— Your objective —
Please return the lines of the data below, word for word, from the first line through the line containing "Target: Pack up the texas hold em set".

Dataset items
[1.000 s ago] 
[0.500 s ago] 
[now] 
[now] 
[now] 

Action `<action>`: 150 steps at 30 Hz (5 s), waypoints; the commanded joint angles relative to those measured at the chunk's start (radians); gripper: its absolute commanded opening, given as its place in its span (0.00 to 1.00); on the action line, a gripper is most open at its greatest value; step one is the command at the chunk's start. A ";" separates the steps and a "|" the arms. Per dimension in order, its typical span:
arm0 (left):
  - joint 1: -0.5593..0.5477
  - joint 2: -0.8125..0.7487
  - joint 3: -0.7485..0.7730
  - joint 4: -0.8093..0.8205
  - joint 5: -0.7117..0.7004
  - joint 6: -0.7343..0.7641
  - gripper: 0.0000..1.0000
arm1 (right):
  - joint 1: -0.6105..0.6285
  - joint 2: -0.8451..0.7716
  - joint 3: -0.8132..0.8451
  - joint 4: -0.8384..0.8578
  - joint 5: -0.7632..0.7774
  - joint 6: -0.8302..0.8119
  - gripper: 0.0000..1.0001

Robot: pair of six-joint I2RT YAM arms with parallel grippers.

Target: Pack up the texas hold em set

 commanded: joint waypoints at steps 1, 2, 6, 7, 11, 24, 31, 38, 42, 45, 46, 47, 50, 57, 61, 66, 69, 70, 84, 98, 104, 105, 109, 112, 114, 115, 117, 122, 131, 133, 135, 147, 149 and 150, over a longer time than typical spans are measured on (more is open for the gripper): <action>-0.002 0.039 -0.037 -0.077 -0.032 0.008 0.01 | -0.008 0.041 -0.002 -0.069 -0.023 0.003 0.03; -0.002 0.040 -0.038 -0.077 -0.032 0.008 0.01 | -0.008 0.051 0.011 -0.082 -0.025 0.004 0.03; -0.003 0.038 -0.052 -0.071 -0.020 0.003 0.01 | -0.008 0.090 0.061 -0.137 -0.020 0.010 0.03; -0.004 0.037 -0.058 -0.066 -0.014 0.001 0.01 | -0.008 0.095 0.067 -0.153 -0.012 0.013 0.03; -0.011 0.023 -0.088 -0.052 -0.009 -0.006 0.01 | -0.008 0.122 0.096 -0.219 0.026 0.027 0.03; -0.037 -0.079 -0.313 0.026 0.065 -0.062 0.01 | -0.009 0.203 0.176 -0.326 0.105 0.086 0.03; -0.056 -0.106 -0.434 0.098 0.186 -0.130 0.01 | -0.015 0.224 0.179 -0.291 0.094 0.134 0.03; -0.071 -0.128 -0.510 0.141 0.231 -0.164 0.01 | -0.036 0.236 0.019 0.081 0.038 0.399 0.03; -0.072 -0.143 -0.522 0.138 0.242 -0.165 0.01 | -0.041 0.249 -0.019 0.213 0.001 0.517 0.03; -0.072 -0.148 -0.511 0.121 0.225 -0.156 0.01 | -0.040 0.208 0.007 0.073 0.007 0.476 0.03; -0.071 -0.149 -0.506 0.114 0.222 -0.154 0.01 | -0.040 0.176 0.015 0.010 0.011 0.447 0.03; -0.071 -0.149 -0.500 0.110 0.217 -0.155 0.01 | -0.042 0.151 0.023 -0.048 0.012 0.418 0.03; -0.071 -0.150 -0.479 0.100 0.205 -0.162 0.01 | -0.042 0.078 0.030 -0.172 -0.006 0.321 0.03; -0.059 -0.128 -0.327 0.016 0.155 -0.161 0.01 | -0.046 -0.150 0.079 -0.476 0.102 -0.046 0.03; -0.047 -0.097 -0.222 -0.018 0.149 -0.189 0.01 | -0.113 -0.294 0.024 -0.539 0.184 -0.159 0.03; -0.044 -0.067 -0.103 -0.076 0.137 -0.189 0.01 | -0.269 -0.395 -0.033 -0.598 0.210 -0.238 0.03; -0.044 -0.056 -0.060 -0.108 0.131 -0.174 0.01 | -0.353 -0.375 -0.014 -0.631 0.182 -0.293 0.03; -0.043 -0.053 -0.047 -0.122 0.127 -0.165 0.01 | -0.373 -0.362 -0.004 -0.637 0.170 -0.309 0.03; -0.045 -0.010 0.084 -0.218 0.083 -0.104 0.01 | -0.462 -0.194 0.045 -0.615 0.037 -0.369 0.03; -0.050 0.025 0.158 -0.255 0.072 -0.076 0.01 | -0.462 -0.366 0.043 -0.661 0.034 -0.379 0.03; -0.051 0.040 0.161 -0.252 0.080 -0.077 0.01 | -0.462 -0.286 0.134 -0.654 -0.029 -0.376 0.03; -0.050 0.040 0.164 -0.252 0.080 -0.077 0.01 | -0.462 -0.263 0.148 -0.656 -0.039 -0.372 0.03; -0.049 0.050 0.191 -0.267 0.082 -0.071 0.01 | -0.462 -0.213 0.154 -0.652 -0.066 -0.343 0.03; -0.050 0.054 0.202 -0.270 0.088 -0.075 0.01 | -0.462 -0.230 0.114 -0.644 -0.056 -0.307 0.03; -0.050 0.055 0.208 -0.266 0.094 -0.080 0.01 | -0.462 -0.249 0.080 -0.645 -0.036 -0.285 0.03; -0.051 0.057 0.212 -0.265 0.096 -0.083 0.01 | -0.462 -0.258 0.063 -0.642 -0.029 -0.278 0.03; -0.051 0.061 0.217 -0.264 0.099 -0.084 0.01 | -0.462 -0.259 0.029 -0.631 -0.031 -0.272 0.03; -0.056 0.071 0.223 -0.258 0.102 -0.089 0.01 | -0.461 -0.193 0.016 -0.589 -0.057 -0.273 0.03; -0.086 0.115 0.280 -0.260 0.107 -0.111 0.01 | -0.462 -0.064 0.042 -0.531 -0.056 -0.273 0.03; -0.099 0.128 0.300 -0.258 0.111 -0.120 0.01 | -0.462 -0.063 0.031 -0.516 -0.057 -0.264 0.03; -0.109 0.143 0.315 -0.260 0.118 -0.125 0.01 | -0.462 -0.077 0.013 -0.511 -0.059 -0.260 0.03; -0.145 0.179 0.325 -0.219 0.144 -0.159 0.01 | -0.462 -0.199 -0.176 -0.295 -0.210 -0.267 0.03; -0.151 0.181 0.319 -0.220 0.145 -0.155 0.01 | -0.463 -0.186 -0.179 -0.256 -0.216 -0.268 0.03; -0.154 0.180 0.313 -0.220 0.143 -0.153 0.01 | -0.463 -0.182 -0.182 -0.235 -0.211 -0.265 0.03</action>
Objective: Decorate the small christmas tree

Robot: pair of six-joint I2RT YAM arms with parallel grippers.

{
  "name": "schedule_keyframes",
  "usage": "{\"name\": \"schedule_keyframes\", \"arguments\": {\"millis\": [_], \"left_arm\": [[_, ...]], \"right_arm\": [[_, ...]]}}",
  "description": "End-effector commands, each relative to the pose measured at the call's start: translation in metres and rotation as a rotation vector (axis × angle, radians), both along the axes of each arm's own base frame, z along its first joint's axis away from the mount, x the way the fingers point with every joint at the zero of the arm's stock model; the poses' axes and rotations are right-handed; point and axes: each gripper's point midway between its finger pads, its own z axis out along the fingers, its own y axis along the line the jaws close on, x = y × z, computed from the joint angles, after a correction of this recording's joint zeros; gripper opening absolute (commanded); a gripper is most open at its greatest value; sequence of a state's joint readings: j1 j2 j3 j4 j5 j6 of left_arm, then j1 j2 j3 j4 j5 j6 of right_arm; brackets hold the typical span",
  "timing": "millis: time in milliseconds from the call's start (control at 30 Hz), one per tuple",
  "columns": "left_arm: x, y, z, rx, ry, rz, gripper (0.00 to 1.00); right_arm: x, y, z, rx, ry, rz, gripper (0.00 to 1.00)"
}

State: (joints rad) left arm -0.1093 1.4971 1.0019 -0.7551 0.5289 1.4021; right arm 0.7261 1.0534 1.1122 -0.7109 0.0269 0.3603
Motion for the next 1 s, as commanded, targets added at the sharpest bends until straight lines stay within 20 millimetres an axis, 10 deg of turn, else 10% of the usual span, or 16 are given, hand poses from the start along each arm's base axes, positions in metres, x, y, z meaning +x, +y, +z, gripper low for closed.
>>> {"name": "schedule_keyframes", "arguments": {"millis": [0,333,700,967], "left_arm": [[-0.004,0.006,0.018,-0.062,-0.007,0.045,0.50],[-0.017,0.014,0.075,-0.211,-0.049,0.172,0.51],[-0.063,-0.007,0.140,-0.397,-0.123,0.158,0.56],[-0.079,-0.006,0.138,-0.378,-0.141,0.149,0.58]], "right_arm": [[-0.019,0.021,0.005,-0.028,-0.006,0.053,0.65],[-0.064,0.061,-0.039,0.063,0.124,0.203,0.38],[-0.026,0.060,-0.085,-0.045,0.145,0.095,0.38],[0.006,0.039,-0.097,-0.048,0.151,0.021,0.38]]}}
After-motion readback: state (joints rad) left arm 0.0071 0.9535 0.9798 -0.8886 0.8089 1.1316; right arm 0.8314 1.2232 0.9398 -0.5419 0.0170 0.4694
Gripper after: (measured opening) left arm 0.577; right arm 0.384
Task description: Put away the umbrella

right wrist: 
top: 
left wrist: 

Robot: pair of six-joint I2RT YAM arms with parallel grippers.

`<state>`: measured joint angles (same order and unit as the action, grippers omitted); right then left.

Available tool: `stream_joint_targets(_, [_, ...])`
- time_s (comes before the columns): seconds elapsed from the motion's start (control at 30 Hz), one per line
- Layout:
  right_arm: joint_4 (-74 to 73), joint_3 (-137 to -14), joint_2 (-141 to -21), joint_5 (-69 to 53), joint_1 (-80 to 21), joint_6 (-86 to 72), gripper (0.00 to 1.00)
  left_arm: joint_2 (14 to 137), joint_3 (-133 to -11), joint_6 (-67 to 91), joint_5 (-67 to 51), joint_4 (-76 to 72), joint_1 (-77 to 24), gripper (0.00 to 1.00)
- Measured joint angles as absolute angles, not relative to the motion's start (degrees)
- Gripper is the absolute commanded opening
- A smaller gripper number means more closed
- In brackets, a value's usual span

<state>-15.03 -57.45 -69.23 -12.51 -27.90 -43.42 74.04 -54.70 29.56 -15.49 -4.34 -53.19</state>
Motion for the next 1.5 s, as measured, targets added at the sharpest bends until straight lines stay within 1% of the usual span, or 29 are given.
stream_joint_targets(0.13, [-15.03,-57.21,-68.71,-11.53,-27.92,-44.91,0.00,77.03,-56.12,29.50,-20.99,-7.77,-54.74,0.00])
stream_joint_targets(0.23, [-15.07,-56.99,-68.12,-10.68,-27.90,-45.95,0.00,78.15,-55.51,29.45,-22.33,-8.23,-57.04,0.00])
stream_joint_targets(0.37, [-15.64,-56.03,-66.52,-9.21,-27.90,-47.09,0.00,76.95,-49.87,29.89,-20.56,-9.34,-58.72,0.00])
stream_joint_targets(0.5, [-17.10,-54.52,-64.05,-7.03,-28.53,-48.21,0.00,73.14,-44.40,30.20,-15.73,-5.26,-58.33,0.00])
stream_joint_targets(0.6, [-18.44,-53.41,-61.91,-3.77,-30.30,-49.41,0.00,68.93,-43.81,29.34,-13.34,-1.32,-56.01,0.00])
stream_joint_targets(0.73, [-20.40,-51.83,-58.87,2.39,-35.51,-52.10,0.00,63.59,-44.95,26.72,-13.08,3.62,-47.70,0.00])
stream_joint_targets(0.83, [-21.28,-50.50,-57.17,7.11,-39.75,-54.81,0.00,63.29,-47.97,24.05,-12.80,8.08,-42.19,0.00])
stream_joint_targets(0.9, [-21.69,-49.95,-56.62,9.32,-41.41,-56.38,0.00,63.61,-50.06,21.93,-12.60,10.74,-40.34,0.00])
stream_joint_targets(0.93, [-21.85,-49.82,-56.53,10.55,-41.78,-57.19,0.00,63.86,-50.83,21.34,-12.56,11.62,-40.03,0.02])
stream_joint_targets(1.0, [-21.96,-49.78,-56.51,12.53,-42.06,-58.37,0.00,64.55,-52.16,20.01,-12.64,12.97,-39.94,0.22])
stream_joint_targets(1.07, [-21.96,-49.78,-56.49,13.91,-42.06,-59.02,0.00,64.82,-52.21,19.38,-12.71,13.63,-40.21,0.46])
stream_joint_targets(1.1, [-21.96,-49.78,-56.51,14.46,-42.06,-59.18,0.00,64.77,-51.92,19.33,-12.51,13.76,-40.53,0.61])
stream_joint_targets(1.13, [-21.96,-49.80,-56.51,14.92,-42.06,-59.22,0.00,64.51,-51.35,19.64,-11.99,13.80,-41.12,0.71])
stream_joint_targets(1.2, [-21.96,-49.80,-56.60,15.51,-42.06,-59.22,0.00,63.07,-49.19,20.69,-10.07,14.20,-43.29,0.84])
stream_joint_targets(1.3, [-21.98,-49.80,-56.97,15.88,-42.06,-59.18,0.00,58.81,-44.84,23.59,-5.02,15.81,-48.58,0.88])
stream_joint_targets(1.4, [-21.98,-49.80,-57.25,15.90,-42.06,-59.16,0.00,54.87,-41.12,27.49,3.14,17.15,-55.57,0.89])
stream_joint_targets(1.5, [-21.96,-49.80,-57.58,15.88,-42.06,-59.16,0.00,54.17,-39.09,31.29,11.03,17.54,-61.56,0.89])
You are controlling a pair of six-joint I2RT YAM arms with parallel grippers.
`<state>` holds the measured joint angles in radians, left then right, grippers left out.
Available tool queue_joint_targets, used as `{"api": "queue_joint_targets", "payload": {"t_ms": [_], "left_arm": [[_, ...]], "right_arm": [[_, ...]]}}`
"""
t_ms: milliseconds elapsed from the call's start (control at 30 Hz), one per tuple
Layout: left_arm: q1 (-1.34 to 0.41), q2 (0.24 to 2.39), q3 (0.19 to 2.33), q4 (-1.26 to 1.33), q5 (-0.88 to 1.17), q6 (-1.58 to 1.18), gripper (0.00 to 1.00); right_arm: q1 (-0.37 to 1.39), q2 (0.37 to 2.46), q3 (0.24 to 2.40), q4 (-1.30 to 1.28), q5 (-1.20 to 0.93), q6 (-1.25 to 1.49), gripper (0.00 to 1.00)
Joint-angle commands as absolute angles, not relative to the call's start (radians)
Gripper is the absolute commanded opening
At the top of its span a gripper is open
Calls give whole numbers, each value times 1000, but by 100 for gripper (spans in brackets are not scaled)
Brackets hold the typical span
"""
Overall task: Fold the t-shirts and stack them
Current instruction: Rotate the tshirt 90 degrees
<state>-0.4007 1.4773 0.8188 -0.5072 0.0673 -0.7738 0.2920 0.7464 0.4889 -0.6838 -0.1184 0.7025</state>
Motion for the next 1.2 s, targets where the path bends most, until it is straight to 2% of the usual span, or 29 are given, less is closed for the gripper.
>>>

— Final answer —
[1.000 s ago] 
[0.500 s ago] 
[now] 
[now] 
[now] 

Action `<action>`: 150 steps at 30 Hz (5 s), waypoints; the commanded joint angles relative to those measured at the chunk's start (radians); gripper: its absolute commanded opening, given as its place in its span (0.00 to 1.00); on the action line, a gripper is most open at its greatest value; step one is the command at the chunk's start. A ";" separates the steps and a "|" the arms. Per dimension in order, its typical span:
arm0 (left):
  - joint 1: -0.5593..0.5477
  - joint 2: -0.8125..0.7487
  - joint 3: -0.7485..0.7730
  - joint 4: -0.8093..0.8205
  - joint 5: -0.7117..0.7004
  - joint 6: -0.7343..0.7641
  - gripper: 0.0000..1.0000
arm1 (right):
  - joint 1: -0.6105..0.6285
  - joint 2: -0.8451..0.7716
  - joint 3: -0.8132..0.8451
  - joint 4: -0.8384..0.8578
  - joint 5: -0.7632..0.7774
  - joint 6: -0.8302..0.8119
  - gripper: 0.0000..1.0001

Robot: pair of six-joint I2RT YAM arms with parallel grippers.

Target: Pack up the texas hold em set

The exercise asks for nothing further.